## TASK DESCRIPTION
Return every line from the one with "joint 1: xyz" through the one with "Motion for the", inclusive, exactly as it appears below.

## DATA BELOW
------------------------------

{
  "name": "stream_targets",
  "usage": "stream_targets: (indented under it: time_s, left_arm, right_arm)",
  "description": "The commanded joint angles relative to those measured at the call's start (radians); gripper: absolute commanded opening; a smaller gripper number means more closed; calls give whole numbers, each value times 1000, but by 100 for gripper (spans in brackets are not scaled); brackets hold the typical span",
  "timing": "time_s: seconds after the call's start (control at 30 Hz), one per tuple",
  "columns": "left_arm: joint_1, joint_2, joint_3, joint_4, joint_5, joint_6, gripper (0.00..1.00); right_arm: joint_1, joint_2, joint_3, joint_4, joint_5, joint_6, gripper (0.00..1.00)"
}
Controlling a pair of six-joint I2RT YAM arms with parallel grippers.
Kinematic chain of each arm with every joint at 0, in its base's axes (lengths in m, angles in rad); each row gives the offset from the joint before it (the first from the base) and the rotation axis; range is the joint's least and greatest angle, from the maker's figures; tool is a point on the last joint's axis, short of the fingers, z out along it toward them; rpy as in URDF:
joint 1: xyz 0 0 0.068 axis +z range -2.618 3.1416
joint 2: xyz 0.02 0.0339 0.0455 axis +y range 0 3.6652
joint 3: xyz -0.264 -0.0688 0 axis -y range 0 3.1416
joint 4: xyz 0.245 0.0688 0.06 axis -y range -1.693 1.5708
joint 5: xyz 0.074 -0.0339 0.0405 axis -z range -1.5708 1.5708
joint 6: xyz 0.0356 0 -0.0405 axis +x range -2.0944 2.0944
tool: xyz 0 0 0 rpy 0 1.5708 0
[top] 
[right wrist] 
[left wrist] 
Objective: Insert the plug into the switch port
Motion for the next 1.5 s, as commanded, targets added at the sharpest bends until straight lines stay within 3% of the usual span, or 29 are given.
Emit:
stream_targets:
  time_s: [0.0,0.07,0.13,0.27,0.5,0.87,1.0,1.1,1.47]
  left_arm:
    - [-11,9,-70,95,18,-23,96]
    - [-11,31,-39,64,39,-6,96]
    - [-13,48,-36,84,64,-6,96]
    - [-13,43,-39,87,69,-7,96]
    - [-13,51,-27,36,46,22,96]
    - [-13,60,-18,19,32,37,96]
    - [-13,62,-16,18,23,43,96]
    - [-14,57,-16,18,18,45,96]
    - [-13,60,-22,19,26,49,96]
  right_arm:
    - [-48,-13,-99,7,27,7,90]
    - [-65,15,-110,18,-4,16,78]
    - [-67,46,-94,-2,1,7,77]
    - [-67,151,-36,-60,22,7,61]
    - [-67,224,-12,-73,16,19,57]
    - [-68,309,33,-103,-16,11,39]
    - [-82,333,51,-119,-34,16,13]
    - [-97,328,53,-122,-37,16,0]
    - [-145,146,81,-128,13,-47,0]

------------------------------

## EXPECTED OUTPUT
joint 1: xyz 0 0 0.068 axis +z range -2.618 3.1416
joint 2: xyz 0.02 0.0339 0.0455 axis +y range 0 3.6652
joint 3: xyz -0.264 -0.0688 0 axis -y range 0 3.1416
joint 4: xyz 0.245 0.0688 0.06 axis -y range -1.693 1.5708
joint 5: xyz 0.074 -0.0339 0.0405 axis -z range -1.5708 1.5708
joint 6: xyz 0.0356 0 -0.0405 axis +x range -2.0944 2.0944
tool: xyz 0 0 0 rpy 0 1.5708 0
[top] 
[right wrist] 
[left wrist] 
Objective: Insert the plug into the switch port
Motion for the next 1.5 s, as commanded, targets added at the sharpest bends until straight lines stay within 3% of the usual span, or 29 are given.

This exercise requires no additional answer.